Teknik pewarnaan secara immunofluorescence berprinsipkan atas ikatan antigen antibody yang
dilabel dengan fluorochrome (pewarna fluorescence). Protokol immunofluorescence sama dengan
protocol IHC hanya saya pelabelnya yang berbeda. Teknik immunofluorescence juga dapat dibedakan
menjadi direct immunofluorescence dan indirect immunofluorescence. Direct immunofluorescence
menggunakan antibody yang terkonjugasi dengan fluorochrome (fluorochrome-conjugated antibody)
sedangkan indirect immunofluorescence menggunakan antibody sekunder (antibody yang bersifat
anti dari antibody primer). Antibody sekunder yang digunakan adalah antibody yang terkonjugasi
dengan fluorochrome (fluorochrome-conjugated secondary antibody) ataupun antibody yang
terbiotinilasi (biotin-conjugated secondary antibody). Pada penggunaan biotin-conjugated secondary
antibody, fluorochrome akan berikatan avidin maupun streptavidin dimana avidin atau streptavidin
ini akan berikatan dengan biotin pada antibody sekunder. Keuntungan teknik indirect
immunofluorescence adalah kita dapat meningkatkan jumlah fluorophore (Zola, 1998).

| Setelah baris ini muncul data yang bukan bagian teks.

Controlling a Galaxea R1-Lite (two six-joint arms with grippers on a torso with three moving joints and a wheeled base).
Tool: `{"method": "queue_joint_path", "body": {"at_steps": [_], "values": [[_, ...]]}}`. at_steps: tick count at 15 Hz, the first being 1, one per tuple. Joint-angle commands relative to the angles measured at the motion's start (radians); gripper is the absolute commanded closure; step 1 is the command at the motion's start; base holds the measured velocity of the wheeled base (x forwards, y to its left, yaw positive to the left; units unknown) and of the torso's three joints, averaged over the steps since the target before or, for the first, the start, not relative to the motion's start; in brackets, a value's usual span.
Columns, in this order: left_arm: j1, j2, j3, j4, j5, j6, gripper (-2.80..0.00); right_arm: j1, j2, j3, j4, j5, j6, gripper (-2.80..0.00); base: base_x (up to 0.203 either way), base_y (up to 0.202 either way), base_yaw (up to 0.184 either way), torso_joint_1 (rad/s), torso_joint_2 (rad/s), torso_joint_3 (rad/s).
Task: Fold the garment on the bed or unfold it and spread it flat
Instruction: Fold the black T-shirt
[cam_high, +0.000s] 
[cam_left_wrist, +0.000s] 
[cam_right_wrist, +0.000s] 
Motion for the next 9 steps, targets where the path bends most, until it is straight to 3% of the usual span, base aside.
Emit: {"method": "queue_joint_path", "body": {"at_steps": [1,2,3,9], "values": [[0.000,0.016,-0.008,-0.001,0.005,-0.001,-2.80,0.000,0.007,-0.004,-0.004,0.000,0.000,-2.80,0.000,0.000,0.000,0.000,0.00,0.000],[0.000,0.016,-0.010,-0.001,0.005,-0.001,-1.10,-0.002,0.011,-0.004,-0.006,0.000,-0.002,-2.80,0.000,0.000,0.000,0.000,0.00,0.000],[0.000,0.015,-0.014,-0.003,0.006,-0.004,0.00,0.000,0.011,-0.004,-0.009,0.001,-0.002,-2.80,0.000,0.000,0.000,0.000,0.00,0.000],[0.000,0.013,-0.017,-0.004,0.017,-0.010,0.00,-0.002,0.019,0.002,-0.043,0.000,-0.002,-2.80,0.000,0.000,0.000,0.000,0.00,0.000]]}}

Gambar 2. Teknik immunofluorescence. A: direct immunofluorescence, B: indirect

immunofluorescence (fluorochrome-conjugated secondary antibody), C: indirect
immunofluorescence (biotin-conjugated secondary antibody + avidin / streptavidin-flourescein)(Zola,
1998).

Berikut adalah fluorophore beserta data absorpsi dan emisi pada fluorescence.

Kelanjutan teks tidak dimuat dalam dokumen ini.